In the twentieth century, Milton has increasingly become a subject of scholarly rather than of creative interest. A notable exception to this, however, is Peter Ackroyd’s unusual ‘what if’ hypothesis on Milton’s life, published in 1997. What if Milton had fled to America to escape persecution and had attempted to fulfil his destiny elsewhere? It’s not wholly fanciful, Corns reminds us. It may have been a realistic option, instead of hiding in seclusion until the heat of Restoration ire blew over.
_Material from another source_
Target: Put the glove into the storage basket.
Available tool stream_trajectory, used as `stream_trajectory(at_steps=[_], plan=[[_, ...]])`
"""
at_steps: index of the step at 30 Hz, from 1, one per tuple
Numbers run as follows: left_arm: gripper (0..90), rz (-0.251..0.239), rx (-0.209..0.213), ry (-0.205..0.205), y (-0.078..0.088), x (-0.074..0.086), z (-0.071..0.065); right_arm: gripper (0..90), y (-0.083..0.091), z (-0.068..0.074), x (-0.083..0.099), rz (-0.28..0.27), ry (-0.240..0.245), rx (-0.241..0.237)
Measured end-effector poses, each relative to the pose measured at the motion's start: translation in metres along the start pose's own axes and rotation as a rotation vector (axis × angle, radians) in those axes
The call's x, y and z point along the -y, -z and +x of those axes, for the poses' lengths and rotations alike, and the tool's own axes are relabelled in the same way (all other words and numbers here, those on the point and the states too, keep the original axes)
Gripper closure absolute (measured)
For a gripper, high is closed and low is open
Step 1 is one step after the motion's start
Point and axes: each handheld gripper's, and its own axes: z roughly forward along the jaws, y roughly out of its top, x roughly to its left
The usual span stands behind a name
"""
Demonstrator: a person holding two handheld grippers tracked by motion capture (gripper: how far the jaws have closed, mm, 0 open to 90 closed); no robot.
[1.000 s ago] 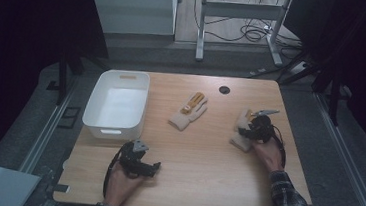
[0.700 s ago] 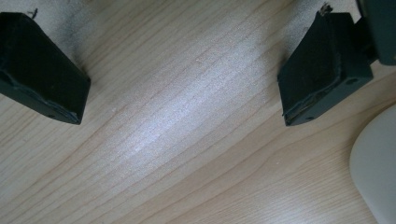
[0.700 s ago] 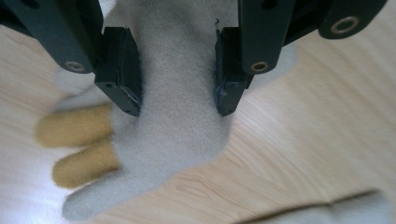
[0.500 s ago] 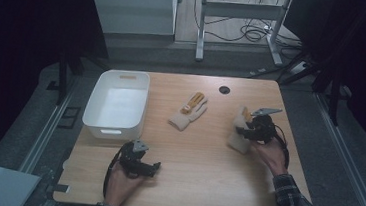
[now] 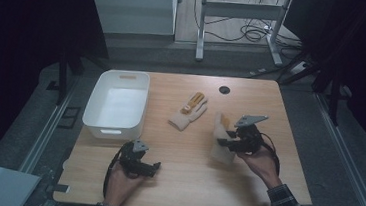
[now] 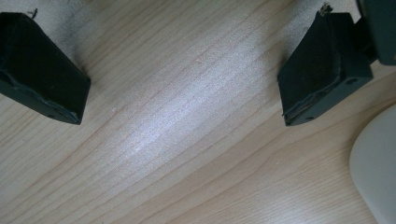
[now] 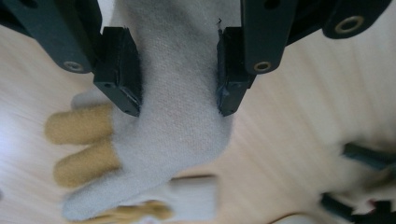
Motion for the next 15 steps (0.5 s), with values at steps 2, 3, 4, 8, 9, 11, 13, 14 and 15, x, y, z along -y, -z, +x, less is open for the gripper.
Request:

Corns defends the depiction of Ackroyd’s Milton, who, with spiritual life and vision, engages in sexual exploration before eventually taking ‘his solitary way’.
Milton’s stock in America is still powerful, reflecting the respect that remains for him centuries after his death. There are more original editions in Illinois Urbana-Champaign alone than in all the research libraries in the United Kingdom, Corns reminds us. Milton, he concludes, has indeed travelled well.